Exercise instructions | For each line in the data below that holds "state", return a copy.

*****

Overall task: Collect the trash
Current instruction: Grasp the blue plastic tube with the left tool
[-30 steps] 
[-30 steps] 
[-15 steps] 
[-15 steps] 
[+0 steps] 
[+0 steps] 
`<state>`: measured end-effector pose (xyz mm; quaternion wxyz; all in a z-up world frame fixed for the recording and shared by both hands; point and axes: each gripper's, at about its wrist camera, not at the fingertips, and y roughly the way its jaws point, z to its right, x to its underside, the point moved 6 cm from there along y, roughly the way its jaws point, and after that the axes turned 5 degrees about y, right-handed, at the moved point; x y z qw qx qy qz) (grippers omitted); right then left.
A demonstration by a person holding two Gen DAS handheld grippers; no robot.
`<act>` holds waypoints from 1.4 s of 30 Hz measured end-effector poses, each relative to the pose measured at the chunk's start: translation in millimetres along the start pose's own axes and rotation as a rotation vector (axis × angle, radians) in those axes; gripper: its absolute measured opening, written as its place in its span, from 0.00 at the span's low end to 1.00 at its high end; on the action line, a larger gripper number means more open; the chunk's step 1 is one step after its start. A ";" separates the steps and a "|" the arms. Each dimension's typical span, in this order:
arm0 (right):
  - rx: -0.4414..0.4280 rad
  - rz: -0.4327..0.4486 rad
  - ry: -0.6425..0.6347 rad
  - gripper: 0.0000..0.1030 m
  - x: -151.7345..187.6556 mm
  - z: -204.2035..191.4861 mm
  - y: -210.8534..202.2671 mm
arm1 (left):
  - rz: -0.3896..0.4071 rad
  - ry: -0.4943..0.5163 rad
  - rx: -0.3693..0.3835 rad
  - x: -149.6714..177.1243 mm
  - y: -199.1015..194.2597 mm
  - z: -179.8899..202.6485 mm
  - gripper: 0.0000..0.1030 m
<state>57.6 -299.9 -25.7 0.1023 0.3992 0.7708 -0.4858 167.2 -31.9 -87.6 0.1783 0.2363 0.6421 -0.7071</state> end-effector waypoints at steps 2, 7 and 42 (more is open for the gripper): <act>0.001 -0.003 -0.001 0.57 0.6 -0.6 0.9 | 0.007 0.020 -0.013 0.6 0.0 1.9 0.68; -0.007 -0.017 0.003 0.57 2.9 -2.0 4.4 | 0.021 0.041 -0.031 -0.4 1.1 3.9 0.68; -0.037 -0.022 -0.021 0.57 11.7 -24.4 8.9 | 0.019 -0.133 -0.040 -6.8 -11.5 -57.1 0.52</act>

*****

Your solution |
`<state>`: measured end-effector pose (xyz mm; quaternion wxyz; all in a z-up world frame fixed for the recording and shared by both hands; point and axes: each gripper's, at about its wrist camera, not at the fingertips, and y roughly the way its jaws point, z to its right, x to its underside, the point moved 6 cm from there along y, roughly the way its jaws point, and after that the axes turned 5 degrees about y, right-handed, at the moved point; x y z qw qx qy qz) (grippers omitted); right then left.
<state>57.6 -299.9 -25.7 0.1023 0.3992 0.7708 -0.4858 167.2 -31.9 -87.6 0.1783 0.2363 0.6421 -0.7071</state> end-effector waypoints at steps 2, 7 and 42 (more is open for the gripper): <act>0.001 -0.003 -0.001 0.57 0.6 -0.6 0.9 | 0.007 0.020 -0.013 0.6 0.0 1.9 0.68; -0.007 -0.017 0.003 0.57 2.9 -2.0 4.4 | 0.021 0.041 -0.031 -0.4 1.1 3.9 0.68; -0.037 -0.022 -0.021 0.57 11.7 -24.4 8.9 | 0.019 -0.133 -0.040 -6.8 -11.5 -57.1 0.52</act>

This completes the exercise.